M. Christophe Béchu. Très bien !
M. Jean-Jacques Hyest. Il s’agit ensuite du compte personnel de prévention de la pénibilité.
Mme Nicole Bricq. Ah !
M. Jean-Jacques Hyest. On nous a rétorqué que notre amendement de suppression était un cavalier. Non, ce n’en est pas un, car, s’il y a une mesure qui complexifie la vie des entreprises, c’est bien celle-là.
Mais n’allez pas croire que le groupe UMP est défavorable à la prise en compte de la pénibilité dans le calcul des retraites. D’ailleurs, nous avions abordé la question dès 2003. Seulement, si le Gouvernement s’était engagé à laisser un délai de six mois aux entreprises pour mettre en place le compte personnel de prévention de la pénibilité, la publication tardive des décrets, le 10 octobre 2014, ne leur laissera, dans les faits, qu’à peine plus de deux mois pour mettre en place toutes les étapes du dispositif. En effet, l’entrée en vigueur des quatre premiers critères est prévue pour le 1er janvier 2015.
Mme Annie David. Il n’y a que quatre critères qui sont concernés.
M. Dominique Watrin. Ce n’est pas la totalité !
M. Jean-Jacques Hyest. Oui, les quatre premiers, je l’ai précisé.
Ce dispositif est en totale contradiction avec le choc de simplification. De surcroît, il est source d’insécurité juridique, et il renchérira le coût du travail, mais, apparemment, cela n’est pas si important pour certains… Enfin, il pourrait même contribuer à anesthésier la prévention.
Voilà où nous en sommes. Je pense que nous pourrions trouver des solutions à ce problème, mais la brutalité de cette mise en œuvre inquiète, je vous l’assure, les chefs d’entreprise, qui ne savent pas comment faire et sont aux prises avec des difficultés presque insurmontables.
En conclusion, je dirai que, si le Gouvernement a pris conscience de l’ampleur du défi, ses hésitations, et notamment le recours aux ordonnances, sont le signe d’une volonté de gagner du temps sur une politique publique dont il ne dessine toujours pas les contours. Pour autant, la nécessité de voir ce projet de loi adopté l’emporte sur l’imprécision des habilitations, d’autant que nos commissions ont très bien travaillé ! (Applaudissements sur les travées de l'UMP. – M. le rapporteur applaudit également.)
Mme la présidente. La parole est à M. Michel Vaspart.
M. Michel Vaspart. Madame la présidente, monsieur le secrétaire d’État, mesdames, messieurs les rapporteurs, mes chers collègues, c’est avec une certaine émotion que je prends la parole pour la première fois dans cet hémicycle (Encouragements sur les travées de l'UMP.), tout particulièrement sur un tel sujet, la simplification de la vie des entreprises.

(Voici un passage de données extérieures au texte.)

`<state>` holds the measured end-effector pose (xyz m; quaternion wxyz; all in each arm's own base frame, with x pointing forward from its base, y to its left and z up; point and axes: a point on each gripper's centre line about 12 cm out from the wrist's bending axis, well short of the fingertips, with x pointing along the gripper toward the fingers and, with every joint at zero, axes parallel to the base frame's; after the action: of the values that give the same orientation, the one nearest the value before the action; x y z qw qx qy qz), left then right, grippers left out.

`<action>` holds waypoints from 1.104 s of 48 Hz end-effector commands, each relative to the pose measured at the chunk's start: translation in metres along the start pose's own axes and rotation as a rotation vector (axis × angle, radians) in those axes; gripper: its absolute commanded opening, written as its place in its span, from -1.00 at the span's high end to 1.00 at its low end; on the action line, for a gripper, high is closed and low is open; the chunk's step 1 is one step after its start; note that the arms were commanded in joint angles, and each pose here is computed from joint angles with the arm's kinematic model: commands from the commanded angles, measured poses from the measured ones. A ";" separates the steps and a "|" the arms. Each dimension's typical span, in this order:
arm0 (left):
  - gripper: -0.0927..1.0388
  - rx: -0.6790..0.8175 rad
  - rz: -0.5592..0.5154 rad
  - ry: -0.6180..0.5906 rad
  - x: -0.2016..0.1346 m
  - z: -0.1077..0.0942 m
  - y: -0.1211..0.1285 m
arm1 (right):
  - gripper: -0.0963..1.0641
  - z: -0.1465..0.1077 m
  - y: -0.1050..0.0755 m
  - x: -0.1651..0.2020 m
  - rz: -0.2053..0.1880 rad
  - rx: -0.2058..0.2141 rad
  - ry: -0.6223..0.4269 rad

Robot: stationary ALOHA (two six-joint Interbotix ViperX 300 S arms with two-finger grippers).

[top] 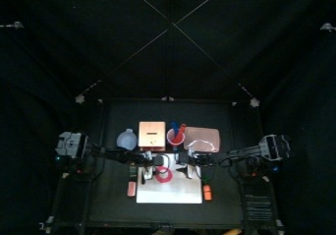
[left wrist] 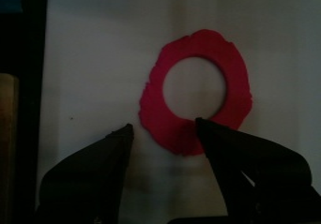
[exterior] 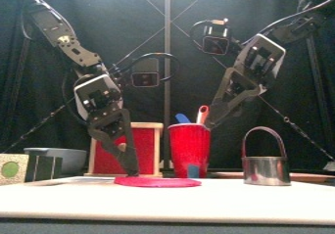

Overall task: Get the cutter from the drawer then cut the dough then place the extra dough in the bowl
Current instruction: Cut the dough

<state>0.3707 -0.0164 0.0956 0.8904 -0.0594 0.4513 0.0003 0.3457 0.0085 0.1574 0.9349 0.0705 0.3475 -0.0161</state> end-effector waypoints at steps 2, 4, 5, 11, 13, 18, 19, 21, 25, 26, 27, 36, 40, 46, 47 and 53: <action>-0.69 -0.014 -0.001 -0.046 -0.003 0.016 0.000 | -0.49 0.010 0.000 -0.003 0.002 0.006 -0.032; -0.69 -0.020 -0.001 -0.045 -0.003 0.016 0.000 | -0.49 0.009 0.000 -0.003 0.002 0.006 -0.031; -0.69 -0.022 -0.002 -0.043 -0.002 0.016 0.000 | -0.49 0.010 0.000 -0.003 0.002 0.004 -0.032; -0.68 -0.028 -0.002 -0.023 0.005 0.011 -0.001 | -0.49 0.008 -0.001 -0.003 0.000 0.004 -0.026; -0.68 -0.027 -0.003 -0.017 0.007 0.010 -0.001 | -0.49 0.008 -0.001 -0.003 0.000 0.002 -0.026; -0.68 -0.024 -0.005 -0.013 0.012 0.011 -0.003 | -0.49 0.006 -0.002 -0.003 -0.002 0.005 -0.022; -0.68 -0.023 -0.006 -0.015 0.012 0.012 -0.004 | -0.49 0.006 -0.002 -0.003 -0.003 0.005 -0.021; -0.68 -0.020 -0.007 -0.012 0.013 0.011 -0.005 | -0.49 0.006 -0.002 -0.003 -0.002 0.005 -0.021; -0.64 -0.020 -0.008 -0.010 0.014 0.011 -0.005 | -0.49 0.005 -0.002 -0.002 -0.003 0.005 -0.016; -0.61 -0.020 -0.007 -0.008 0.015 0.010 -0.005 | -0.49 0.005 -0.002 -0.002 -0.003 0.006 -0.016; -0.59 -0.019 -0.007 -0.005 0.015 0.009 -0.005 | -0.49 0.005 -0.002 -0.002 -0.003 0.005 -0.016; -0.29 -0.014 -0.011 0.016 0.015 0.006 -0.005 | -0.49 0.005 -0.002 -0.002 -0.003 0.006 -0.016; -0.22 -0.011 -0.013 0.028 0.015 0.004 -0.005 | -0.49 0.005 -0.002 -0.002 -0.003 0.010 -0.016; -0.19 0.010 -0.019 0.045 0.014 0.001 -0.008 | -0.49 0.005 -0.002 -0.002 -0.003 0.008 -0.018; -0.19 0.018 -0.020 0.046 0.014 0.001 -0.009 | -0.49 0.005 -0.002 -0.002 -0.003 0.010 -0.018; -0.18 0.060 -0.026 0.028 0.011 0.005 -0.015 | -0.49 0.006 -0.002 -0.002 -0.003 0.010 -0.019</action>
<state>0.3810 -0.0247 0.0846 0.8824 -0.0477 0.4678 -0.0142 0.3445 0.0069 0.1531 0.9323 0.0725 0.3537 -0.0194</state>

En effet, pendant des années, j’ai été, dans mon département, les Côtes-d’Armor, dirigeant d’une entreprise de 220 salariés et, bien sûr, j’ai été régulièrement confronté à des lourdeurs administratives, des contraintes totalement excessives, sans parler des grandes difficultés que rencontre de manière générale le créateur d’entreprise.
Au-delà du progrès technique, qui permet d’évidentes et régulières simplifications, notamment grâce à l’informatique, combien d’annonces de simplification administrative ont été faites depuis une quinzaine d’années, voire plus, pour si peu de résultats concrets !
On compte même toujours plus de réglementations complexes, qui sont appliquées par des administrations déconcentrées tatillonnes paralysant littéralement notre économie.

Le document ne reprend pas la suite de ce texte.